Information shown:
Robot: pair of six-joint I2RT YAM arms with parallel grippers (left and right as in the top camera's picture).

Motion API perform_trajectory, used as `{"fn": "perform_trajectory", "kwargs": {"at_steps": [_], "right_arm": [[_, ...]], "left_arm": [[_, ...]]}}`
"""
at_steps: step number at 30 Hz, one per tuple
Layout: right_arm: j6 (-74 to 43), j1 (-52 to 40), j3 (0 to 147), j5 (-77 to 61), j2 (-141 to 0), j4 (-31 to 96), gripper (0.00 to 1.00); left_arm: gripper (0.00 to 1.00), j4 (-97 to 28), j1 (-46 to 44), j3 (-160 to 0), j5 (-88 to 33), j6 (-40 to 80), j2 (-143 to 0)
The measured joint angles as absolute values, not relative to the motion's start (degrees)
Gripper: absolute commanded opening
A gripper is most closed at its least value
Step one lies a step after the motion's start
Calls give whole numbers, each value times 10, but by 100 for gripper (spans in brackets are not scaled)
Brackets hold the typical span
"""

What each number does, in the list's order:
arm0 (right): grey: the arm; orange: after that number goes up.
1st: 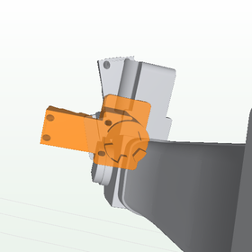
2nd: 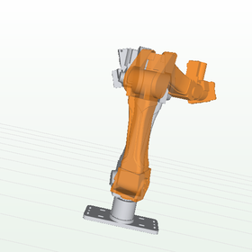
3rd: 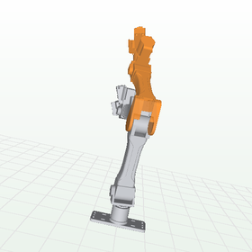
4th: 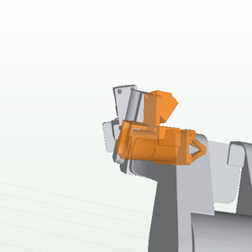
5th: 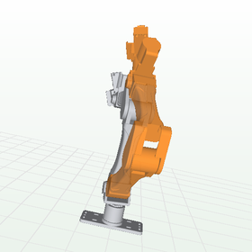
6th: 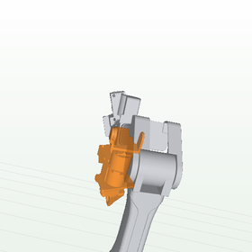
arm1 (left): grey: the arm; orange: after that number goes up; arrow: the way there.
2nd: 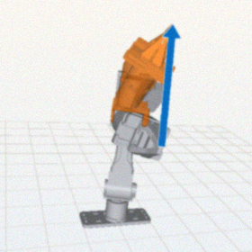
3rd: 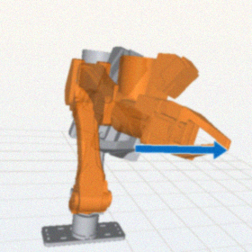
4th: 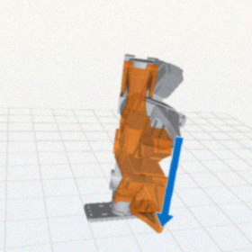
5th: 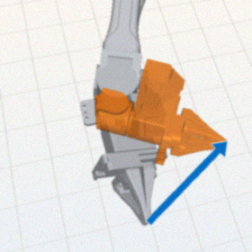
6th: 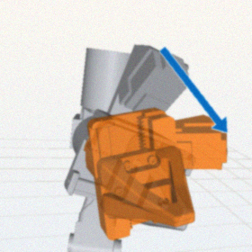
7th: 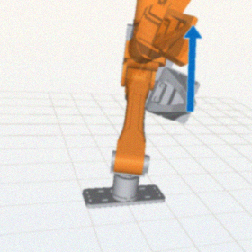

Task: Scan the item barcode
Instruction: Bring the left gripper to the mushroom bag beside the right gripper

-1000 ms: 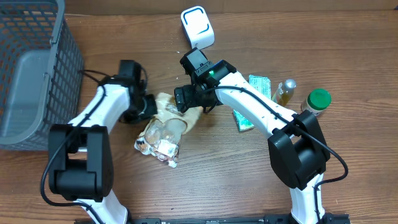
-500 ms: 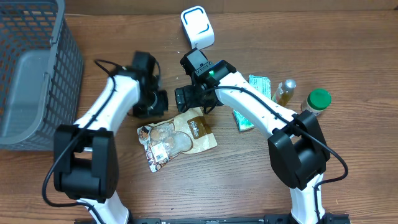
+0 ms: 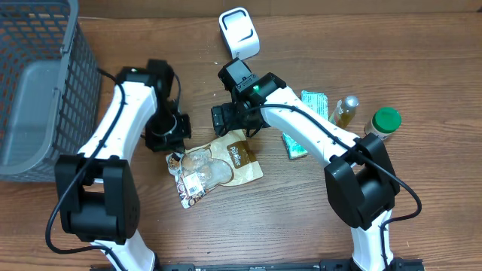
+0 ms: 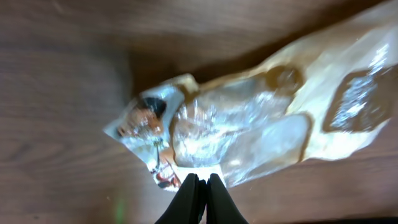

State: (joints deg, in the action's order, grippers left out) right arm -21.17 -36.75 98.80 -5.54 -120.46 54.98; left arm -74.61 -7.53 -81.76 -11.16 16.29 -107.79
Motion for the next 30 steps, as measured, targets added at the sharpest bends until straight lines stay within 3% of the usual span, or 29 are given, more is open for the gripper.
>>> {"fn": "perform_trajectory", "kwargs": {"at_steps": [15,22,30], "right_arm": [[-211,-367,988,-56,-1205,549,100],[-211,-368,988,-96,-1205,619,99],[-209,-373,988,-131,-1205,666,84]], "left_arm": [[5,-692,-107,-710,-102,170,-1078],[5,-643,-113,-686,-103,186,-1078],[5,-622,-113,-678,-110,196,-1076]]}}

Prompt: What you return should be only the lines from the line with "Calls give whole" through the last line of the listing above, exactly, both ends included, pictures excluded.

Result for this exercise:
Calls give whole numbers, each value times 10, but by 100 for gripper (spans in brackets are not scaled)
Brackets hold the typical span
"""

What each number does, in the list's order:
arm0 (right): grey: the arm; orange: after that number goes up.
1st: 
2nd: 
3rd: 
4th: 
5th: 
6th: 
arm1 (left): grey: the arm; orange: after that number goes up; arrow: the way there.
2nd: 
3rd: 
4th: 
5th: 
6th: 
7th: 

Task: Scan the item barcode
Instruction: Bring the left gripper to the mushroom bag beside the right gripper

-1000 ms: 
-500 ms: 
+0 ms: 
+0 ms: 

State: (joints deg, in the action's order, grippers left out) right arm -21.17 -36.75 98.80 -5.54 -120.46 54.98; left arm -74.61 -7.53 -81.76 -11.16 16.29 -107.79
Motion for the next 30 steps, as measured, targets added at the sharpest bends until straight lines stay within 3% of the usual span, or 29 are given, more is open for the gripper.
>>> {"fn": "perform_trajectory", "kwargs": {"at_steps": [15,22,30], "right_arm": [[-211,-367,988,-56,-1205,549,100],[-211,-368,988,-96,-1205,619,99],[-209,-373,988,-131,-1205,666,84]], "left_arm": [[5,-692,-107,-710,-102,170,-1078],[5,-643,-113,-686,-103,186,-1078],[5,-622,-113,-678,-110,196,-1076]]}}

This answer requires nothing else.